Tre indizi costituiscono una prova. All’Inter, (più) di qualcosa è cambiato: gruppo solido, idea di squadra e atteggiamenti assolutamente inediti. La partita con il Chelsea regala, al di là del risultato, la sensazione che chi volesse andare via sia pienamente coinvolto nel progetto tecnico e, sopratutto, motivazionale del tecnico toscano. Due casi su tutti, e non casuali: Perisic e Jovetic, due ragazzi dal carattere particolarmente sensibile e parecchio umorali. Se Spalletti ha conquistato anche loro, significa che il suo progetto è davvero valido.

Perisic, uno schiaffone al mercato

Che Perisic fosse un campione, si sapeva. Spalletti può trasformarlo in un crack. Il principale difetto del croato, del resto, è sempre stata la continuità di rendimento nell’arco dei 90′ di gioco. Anche in questo caso, il tecnico toscano ha lavorato benissimo su un calciatore che già si vedeva da un’altra parte (ricordate la foro di inizio ritiro?) restituendolo al ruolo di elemento imprescindibile.

Perisic ha assorbito la fiducia dell’allenatore e l’ha fatta sua, trasferendola sul campo. Attento, concentrato, determinato, quasi feroce. Un Perisic così, è un top player irrinunciabile. Anche lui appare pienamente coinvolto nel progetto. Da solo, semina avversari e panico. Qualora decidesse di restare, da quella parte, l’Inter è a postissimo.
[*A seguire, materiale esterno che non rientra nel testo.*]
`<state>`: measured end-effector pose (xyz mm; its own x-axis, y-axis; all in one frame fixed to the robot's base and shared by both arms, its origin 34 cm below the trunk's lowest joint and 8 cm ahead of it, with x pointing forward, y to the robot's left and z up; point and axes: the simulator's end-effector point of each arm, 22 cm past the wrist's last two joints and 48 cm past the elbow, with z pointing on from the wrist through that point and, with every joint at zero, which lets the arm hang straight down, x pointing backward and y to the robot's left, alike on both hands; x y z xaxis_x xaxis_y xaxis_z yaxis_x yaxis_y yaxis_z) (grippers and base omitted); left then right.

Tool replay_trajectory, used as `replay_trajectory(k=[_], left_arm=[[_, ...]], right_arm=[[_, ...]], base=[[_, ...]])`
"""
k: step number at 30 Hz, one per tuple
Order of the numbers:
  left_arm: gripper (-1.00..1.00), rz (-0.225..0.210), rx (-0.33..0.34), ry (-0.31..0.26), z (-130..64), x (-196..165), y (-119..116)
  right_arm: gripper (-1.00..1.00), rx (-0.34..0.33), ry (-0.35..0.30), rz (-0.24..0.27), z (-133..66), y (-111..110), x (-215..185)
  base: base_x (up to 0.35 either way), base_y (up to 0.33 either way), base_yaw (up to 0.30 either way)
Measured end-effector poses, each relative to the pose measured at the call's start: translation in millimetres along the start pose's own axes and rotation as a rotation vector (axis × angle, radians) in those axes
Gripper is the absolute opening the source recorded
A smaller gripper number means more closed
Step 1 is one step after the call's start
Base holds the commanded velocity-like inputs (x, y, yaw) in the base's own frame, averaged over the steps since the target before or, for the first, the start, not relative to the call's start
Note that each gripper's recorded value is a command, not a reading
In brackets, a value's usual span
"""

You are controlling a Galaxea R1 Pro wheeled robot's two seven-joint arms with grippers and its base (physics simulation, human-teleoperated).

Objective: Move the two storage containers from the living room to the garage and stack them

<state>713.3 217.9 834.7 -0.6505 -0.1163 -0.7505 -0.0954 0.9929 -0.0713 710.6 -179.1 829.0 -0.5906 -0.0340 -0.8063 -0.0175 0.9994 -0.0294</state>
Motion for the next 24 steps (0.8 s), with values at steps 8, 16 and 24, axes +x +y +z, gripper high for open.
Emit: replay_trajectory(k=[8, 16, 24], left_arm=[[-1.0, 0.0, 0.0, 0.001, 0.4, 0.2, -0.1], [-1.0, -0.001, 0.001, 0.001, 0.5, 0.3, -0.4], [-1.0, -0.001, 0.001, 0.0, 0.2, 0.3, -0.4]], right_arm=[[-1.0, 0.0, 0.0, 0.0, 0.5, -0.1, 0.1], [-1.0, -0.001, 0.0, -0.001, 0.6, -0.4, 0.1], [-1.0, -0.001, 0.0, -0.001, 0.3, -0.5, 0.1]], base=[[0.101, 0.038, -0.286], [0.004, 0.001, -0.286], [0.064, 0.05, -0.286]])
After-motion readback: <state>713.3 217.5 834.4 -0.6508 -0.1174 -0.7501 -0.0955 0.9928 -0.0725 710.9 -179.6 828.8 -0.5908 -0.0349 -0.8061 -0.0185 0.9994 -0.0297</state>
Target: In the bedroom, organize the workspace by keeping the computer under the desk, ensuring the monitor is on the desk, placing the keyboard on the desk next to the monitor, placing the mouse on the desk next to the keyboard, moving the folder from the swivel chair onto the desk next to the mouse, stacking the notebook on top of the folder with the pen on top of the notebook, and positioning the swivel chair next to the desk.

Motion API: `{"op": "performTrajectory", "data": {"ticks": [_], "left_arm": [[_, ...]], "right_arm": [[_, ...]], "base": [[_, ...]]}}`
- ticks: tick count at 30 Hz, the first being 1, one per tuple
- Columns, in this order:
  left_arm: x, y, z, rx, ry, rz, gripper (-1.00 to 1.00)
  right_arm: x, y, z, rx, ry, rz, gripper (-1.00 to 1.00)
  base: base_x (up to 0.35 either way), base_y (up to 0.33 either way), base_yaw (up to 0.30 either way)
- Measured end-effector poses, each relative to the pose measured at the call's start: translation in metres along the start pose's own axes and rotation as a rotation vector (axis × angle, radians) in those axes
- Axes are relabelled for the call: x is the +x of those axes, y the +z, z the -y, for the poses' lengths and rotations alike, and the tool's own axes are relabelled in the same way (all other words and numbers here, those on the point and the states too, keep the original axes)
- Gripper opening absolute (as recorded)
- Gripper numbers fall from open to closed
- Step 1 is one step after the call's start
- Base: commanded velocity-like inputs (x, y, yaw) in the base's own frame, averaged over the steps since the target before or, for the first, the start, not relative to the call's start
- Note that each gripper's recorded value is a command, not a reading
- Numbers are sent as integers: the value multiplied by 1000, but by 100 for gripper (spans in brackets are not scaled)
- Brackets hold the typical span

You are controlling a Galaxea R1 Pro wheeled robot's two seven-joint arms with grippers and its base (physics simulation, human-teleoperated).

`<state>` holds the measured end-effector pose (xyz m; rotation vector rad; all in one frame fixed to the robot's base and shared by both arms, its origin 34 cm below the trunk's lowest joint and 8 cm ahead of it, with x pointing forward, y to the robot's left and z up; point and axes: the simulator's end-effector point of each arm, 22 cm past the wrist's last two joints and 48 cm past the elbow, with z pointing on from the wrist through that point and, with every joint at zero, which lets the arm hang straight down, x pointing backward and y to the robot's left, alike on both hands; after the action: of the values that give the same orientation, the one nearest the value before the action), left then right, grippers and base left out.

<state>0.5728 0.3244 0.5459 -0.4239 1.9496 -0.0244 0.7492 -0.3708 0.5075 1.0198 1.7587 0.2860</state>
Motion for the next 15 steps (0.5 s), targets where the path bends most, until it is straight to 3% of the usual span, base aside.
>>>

Jovetic, due gol e l’orgoglio ritrovato

Altro oggetto misterioso ritrovatosi in questo inizio di stagione dopo due stagioni assolutamente anonime, culminate con il prestito al Siviglia. Il Montenegrino è stato chiaro. La sua esultanza non lascia spazio a interpretazione: “Io resto qui”.

E pensare che, come tanti altri, voleva lasciare Milano. La domanda è se con Jovetic si possa gestire il turnover. Beh, Assolutamente si anche perché il ragazzo ha talento e personalità per “costringere” il “lungodegente”Icardi ad impegnarsi di più. Il puntero si preoccupi: Jovetic, due gol in tre partite, si muove benissimo nella sua nuova posizione e non si vuole muovere dal Suning Center. Evidentemente, e proprio come gli altri, ha subodorato la possibilità di una stagione di grandi soddisfazioni.